Eles tentaram, mas acabou acontecendo tudo conforme o previsto pelo médico. Não conseguiram doar-se, separaram-se, ele ficou com problemas de altas taxas de glicose no sangue numa desesperada tentativa de compensar a falta de afeto dado e recebido. Além disso, criou gordura no fígado e outras mazelas. Ela envelheceu precocemente e tornou-se mal humorada, também com problemas sérios no fígado.
Ele então amargou extrema solidão, competia com os colegas de trabalho, sentia-se credor da vida, os filhos queriam afeto, mas o cobravam em dinheiro. Para ele acabou sendo “mais fácil” pagar em espécie, apesar de sofrer com isso. Tentou namorar uma, duas, três…mas ele era exigente, e elas queriam afeto verdadeiro, enquanto outras, bem… facilidades financeiras verdadeiras.
Acontece que a Vida dá aquilo que precisamos, principalmente quando programamos. Um dia ele concluiu que queria alguém que cuidasse dele na velhice. Conseguiu. Ficou doente e precisou ser cuidado mesmo. Casou-se com alguém disposta a isto, jovem e cuidadora de idosos- ah.. se ele soubesse que os ouvidos da Natureza são tão afiados.. !
Hoje vivem bem, mas o dinheiro secou, o afeto não pode fluir, pois as questões financeiras os afastavam, apesar do afeto que os uniam. Bem, não sei dizer qual afeto, seu nome poderia ser medo de solidão ou gratidão de parte a parte. Só o tempo esclarece determinadas coisas – há um tempo de maturação para tudo.
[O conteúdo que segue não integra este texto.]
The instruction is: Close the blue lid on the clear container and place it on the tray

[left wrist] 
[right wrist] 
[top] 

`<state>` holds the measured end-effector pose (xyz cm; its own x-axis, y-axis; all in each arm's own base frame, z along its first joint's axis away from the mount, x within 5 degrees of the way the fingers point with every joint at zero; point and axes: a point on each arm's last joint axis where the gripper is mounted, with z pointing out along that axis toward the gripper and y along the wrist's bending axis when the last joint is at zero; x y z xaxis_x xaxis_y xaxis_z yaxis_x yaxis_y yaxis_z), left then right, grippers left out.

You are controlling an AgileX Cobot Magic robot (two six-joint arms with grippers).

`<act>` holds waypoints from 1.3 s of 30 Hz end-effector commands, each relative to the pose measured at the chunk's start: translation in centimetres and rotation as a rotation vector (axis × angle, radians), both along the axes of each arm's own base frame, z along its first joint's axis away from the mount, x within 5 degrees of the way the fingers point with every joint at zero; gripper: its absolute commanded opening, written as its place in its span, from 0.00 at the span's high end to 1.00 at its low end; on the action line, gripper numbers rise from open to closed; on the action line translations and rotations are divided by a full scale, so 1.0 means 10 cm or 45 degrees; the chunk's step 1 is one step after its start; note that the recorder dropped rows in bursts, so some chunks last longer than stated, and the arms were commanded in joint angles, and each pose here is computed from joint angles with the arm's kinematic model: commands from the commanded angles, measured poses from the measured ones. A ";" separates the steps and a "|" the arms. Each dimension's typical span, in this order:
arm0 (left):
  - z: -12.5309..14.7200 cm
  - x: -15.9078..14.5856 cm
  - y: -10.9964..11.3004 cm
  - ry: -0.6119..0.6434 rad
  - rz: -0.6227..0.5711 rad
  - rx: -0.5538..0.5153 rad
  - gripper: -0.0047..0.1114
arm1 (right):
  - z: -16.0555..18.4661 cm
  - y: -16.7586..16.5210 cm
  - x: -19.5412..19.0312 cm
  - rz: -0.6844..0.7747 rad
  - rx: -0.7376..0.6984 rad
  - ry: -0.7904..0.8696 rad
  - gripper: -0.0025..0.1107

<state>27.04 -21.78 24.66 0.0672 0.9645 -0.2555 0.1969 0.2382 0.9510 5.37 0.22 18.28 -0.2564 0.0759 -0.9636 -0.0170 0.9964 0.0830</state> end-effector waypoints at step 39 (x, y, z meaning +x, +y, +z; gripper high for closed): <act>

Ele veio fazer um mapa alquímico comigo e em seguida o encaminhei para a Constelação Familiar. Hoje João não é mais Pastel, não é mais Velho ou Só. Tornou-se João o Arquiteto de si mesmo, e a madeira que o ajudou a estruturar- se foi o sândalo mysore – a árvore que apesar das curtas raízes, pega carona nas raízes de outras árvores do entorno e se doa com suas propriedades, estabelecendo lindas parcerias. Faz-se uma perfeita Alquimia
Hoje, a inteligência de João é para dentro de si mesmo no sentido de autoconhecimento, de doação e cura. Pode enxergar profunda e intuitivamente.
Descobriu que amar não dói, que receber amor é seguro e a partir de seu processo de cura ressignificou sua relação com os filhos, com os irmãos e perdoou seus pais e a si mesmo, reconhecendo que as falhas deles, pais, o ajudaram a crescer, que suas qualidades, uma vez reconhecidas, puderam ser integradas a si mesmo.
Ele costuma contar sua história como se contasse milagres mágicos, principalmente a parte em que recuperou seu poder aquisitivo. Talvez ainda não tenha se dado conta de que somente a partir do momento em que percebeu que Analuz, sua mulher, estava casada com ele pelo que via em sua alma e não pelo que lia em seu extrato bancário isto foi possível. Já sabe que houve uma liberação no fluxo vital que permitiu circular inclusive as finanças familiares. Algo como se dissesse: “Ufa…, agora já sei que ela me ama e não só quer meu dinheiro. Assim, posso tê-lo de volta. Passou no teste.”